İstanbul’da protesto edilen gözaltılar: ‘Önemli bir süreçte kaosa neden olmak istiyorlar’
Diyarbakır merkezli 21 ilde bugün düzenlenen operasyonda aralarında gazeteci, avukat, sanatçı ve siyasetçilerin de bulunduğu 126 kişi gözaltına alındı. Gözaltına alınanların evraklarına 24 saat kısıtlama getirildi.
Özgürlük İçin Hukukçular Derneği (ÖHD), Çağdaş Hukukçular Derneği (ÇHD) HDP İstanbul Milletvekili Musa Piroğlu, İstanbul Çağlayan Adliyesi önünde gözaltıları protesto etti.
ÖHD Eşbaşkanı Serhat Çakmak, demokrasi için emek verenlerin tutukluluklarının bitmediğini vurguladı. Gözaltıların anlamlı bir süreç içinde olduğuna dikkati çeken Çakmak, bunun mutlaka değerlendirileceğini söyledi.
Polis ablukasına işaret eden Musa Piroğlu yaptığı açıklamada, “Bu ülkenin geleceği nasıl bir gelecekle tehdit ediliyor herkes görsün. Bu abluka bu ülkenin ablukasıdır. Bu abluka düşecek, bu zulüm bitecek. Kesinlikle biz kazanacağız, onlar kaybedecek. Hep birlikte bu zulmü bitireceğiz” dedi.
“Ne oluyor, neden buradayız?” Avukat Kemal Aytaç’a sorar, “Avukatlar, gazeteciler, sanatçılar tutuklu. Nerede? Diyarbakır’da. Neden? Kuyrukları sıkışmış. Hiçbiri tesadüfi değil. Bu bilinçli bir operasyon. Diyarbakır operasyonuyla kaos çıkarmak istiyorlar. O halkın haklı mücadelesinin önünde kimse duramaz. Ne yaparsan yap. Bu provokasyonlara karşı çıkmak, oyunlarına kanmamak boynumuzun borcudur. Birlikte yaşamanın temel taşı barışı savunmak. Yaşasın barış” dedi.
ÖHD Genel Merkez Temsilcisi Nagihan Avçil de gözaltılara ilişkin yaptığı konuşmada, “TEM Şubesi’nin haklarında yürütülen soruşturma nedeniyle evlerini, işyerlerini ve dernek binamızı aramasının ardından dernek üyelerimiz, şube ve başkanımız dahil çok sayıda arkadaşımız gözaltına alındı. şube müdürleri gözaltına alındı. . Her gün duruşma yapan ve adliyelerde görev yapan meslektaşlarımızın ihbar veya celp üzerine ancak hukuka ve temel insan hakları ilkelerine aykırı şekilde konuşabilecek durumdayken gözaltına alınmasıyla başlayan sıra dışı süreç hakları, belgedeki gizlilik kararı ve avukatlara 24 saat kısıtlama ile devam etti. sahip olmak.”
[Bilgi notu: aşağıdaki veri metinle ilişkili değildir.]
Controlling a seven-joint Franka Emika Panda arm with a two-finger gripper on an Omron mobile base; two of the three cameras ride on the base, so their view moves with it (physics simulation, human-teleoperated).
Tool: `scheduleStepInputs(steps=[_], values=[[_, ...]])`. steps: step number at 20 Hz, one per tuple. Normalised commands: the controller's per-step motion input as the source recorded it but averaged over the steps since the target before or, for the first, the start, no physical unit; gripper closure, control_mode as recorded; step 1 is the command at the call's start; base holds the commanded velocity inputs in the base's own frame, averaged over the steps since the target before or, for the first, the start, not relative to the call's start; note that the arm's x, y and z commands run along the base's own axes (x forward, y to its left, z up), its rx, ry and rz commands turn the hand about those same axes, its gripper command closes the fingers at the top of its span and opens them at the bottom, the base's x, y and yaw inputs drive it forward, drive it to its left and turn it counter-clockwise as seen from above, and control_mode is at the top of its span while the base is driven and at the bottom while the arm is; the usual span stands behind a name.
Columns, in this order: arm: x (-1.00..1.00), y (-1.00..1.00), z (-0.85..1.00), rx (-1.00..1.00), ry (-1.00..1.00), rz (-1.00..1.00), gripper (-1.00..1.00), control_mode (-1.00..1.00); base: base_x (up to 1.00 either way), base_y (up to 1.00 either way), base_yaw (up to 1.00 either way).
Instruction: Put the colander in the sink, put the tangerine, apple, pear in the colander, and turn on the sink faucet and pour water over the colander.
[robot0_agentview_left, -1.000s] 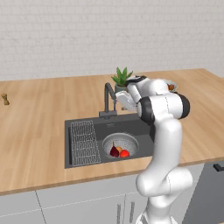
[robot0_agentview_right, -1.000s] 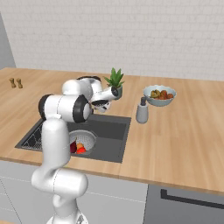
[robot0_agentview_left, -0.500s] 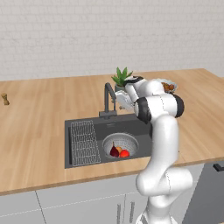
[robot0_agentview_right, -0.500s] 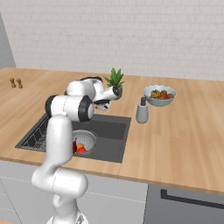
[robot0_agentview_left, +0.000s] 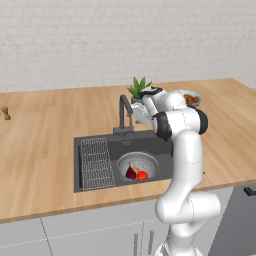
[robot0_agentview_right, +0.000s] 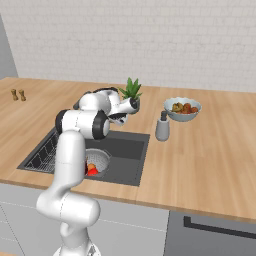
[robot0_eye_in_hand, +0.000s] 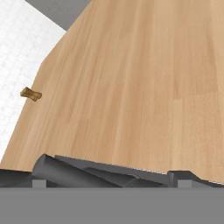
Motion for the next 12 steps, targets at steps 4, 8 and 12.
scheduleStepInputs(steps=[4,8,12], values=[[0.0,0.0,-0.1,0.0,-0.04,-0.01,-1.0,-1.0,0.0,0.0,0.0],[0.0,0.0,-0.13,0.0,-0.08,-0.05,-1.0,-1.0,0.0,0.0,0.0],[-0.08,0.0,-0.13,-0.01,-0.16,-0.06,-1.0,-1.0,0.0,0.0,0.0]])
“14 Mayıs yaklaşırken rejimin sona ereceği gerçeğiyle karşı karşıya kalan siyasi iktidar, 20 yılı aşkın süredir sürdürdüğü politikalarıyla insan hakları mücadelesini sekteye uğratmak amacıyla; Avçil hala yargı üzerinden savunmayı, halkın haber alma hakkını, muhalefeti etkisiz hale getirmeye çalışıyor.” avukatlar, gerçekleri ifşa eden medya çalışanları ve siyasetçiler hakkında takibini sürdürdü. Özgürlük İçin Hukukçular Derneği olarak, kozmik hukukun madde ve unsurlarına aykırı olarak, hak savunuculuğunun ve hukuk mesleğinin üyelerimizin şahsında kovuşturulmasını suç sayılmasını kabul etmediğimizi bir kez daha yineliyoruz. Yargının giderek politize edildiğini, kişi hürriyeti ve güvenliği hakkının daha fazla ihlal edildiğini, yüzlerce gazeteci, siyasetçi ve meslektaşın düşünce ve kanaat özgürlüğü yok sayılarak hukuksuzca cezaevlerinde tutulduğunu ve bugün görüyoruz. siyasi iktidarın gözaltı ve tutuklama tehdidiyle son mücadelelerle rejimini sürdürmeye çalıştığını ve baskılara boyun eğdiğini. Boyun eğmeyeceğimizi ve denemekten asla vazgeçmeyeceğimizi haykırıyoruz.”